Dans un tel contexte chaque crise interne en Arménie peut être
utilisée par ses voisins. Cela explique que Sargsyan et les classes
dominantes arméniennes, qui ont notamment observé une position ferme
vis-à-vis de l’Azerbaïdjan, aient essayé de calmer la situation
intérieure en poussant le premier ministre à démissionner avec un ton
très autocritique.
L’Arménie n’est pas l’Ukraine mais…
C’est dans ce contexte géopolitique que l’Arménie est devenue très
dépendante de la Russie, économiquement et notamment militairement. La
Russie dispose d’une base militaire dans le pays et 4 000 soldats russes
y stationnent. Le pays fait également partie de l’Union eurasiatique,
une zone commerciale composée d’anciennes républiques soviétiques, mise
en place et pilotée par la Russie depuis 2014.
Après avoir perdu l’Ukraine en 2014, il est évident que Poutine et
son gouvernement sont en train de suivre de très près la situation en
Arménie. C serait un coup très dur pour le Kremlin, presque
inconcevable, de perdre un allié stratégique dans cette région. Il est
donc probable également que la décision de démissionner du premier
ministre ait été prise en consultation directe avec Moscou.
Et cela d’autant plus que tout semble indiquer que les occidentaux ne
seraient pas impliqués directement dans ce mouvement. Comme il est
affirmé dans le site nord-américain d’analyse géopolitique Geopolitical Futures : « Dans
les révolutions de couleurs dans le passé, l’Ouest offrait un soutien
direct aux manifestations à travers des organismes comme les ONG.

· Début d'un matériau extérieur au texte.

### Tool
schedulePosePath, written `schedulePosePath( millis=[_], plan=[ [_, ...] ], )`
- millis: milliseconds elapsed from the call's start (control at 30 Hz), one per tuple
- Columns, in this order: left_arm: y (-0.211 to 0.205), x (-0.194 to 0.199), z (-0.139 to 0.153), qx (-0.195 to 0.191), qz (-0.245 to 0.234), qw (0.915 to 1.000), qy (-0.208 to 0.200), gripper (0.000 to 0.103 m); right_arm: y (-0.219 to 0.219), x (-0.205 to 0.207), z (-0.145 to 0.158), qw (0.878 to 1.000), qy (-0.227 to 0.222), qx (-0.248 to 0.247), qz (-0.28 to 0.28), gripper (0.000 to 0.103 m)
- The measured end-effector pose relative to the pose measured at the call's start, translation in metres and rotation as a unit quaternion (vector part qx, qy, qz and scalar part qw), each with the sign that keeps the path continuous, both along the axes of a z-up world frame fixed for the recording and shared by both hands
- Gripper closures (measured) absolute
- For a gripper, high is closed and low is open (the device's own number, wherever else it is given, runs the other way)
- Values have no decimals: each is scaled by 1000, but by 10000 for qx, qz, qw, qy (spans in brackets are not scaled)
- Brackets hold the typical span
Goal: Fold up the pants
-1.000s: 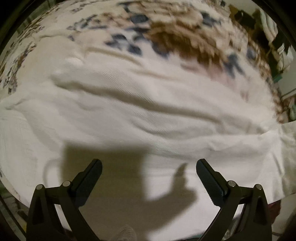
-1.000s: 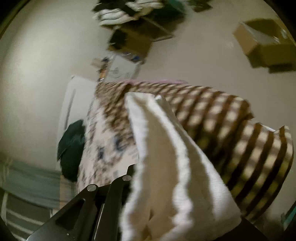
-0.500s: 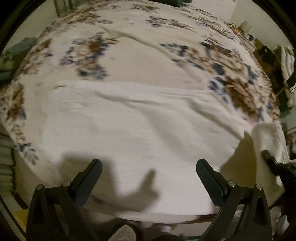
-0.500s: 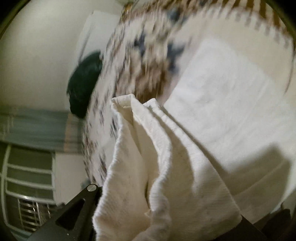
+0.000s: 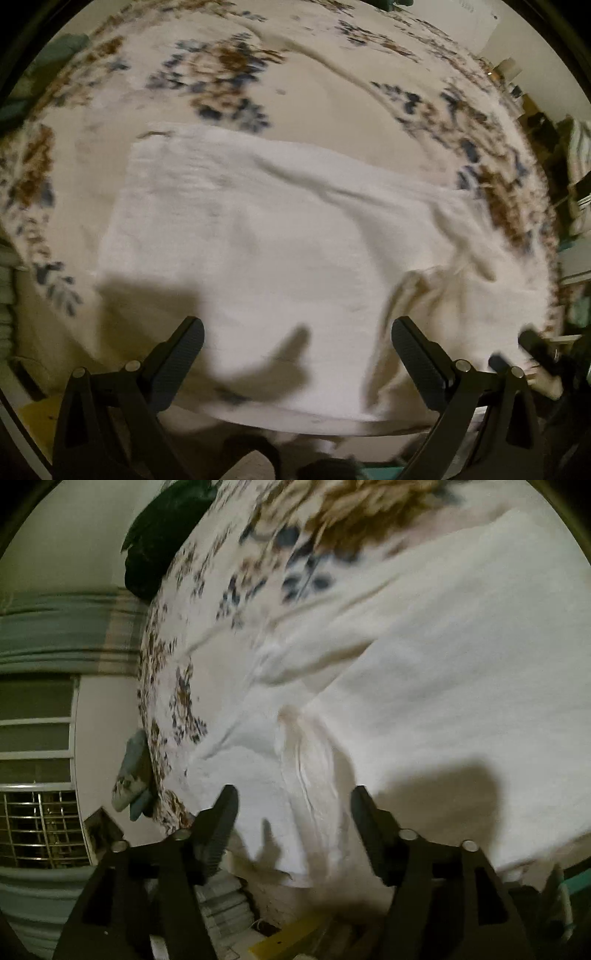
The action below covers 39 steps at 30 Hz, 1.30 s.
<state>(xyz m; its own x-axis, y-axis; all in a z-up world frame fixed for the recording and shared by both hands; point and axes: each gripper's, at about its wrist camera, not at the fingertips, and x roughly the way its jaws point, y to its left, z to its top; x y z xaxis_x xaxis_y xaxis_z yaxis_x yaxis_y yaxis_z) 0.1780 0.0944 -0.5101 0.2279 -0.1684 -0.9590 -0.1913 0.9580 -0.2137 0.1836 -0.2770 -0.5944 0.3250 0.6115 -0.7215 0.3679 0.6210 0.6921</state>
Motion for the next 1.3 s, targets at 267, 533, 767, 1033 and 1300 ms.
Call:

Cependant, il n’y a pas d’indices qui indiqueraient que les États-Unis
ou un pays européen finance directement ou soutienne matériellement
d’une quelconque façon les manifestations arméniennes. En fait, aucun
gouvernement occidental n’a même pas fait de déclarations critiquant
Sargsyan ou son gouvernement. Quelques ONG financées par les occidentaux
sont allées jusqu’à signer une pétition en soutien aux manifestations,
mais cela peut difficilement signifier qu’une transformation politique
dramatique soit imminente ».
Cependant, il est possible que les occidentaux essayent de tirer
profit de cette crise, en essayant d’une façon ou d’une autre que
celle-ci dure dans le temps de façon à ce que la Russie soit obligée d’y
dépenser des moyens politiques et économiques, voire militaires, au
détriment notamment de son intervention en Syrie.
Quoi qu’il en soit, la situation politique reste ouverte. Le départ
de Sargsyan peut apparaître aux yeux des manifestants comme un
« changement cosmétique » si le même clan politico-oligarchique reste en
place. Plus important encore, la situation économique du pays est très
difficile pour les travailleurs et les classes populaires : d’énormes
inégalités subsistent, le chômage est de près de 20 %. 30% des Arméniens
vivent sous le seuil de la pauvreté, une grande partie de la population
dépend des devises envoyées depuis l’étranger par la diaspora et depuis
2008 quelque 300 000 arméniens ont quitté le pays, soit 10 % de la
population.
Malgré la tentative des courants libéraux de canaliser le mouvement,
il est possible que toutes ces contradictions politiques, économiques et
sociales installent la crise dans la durée.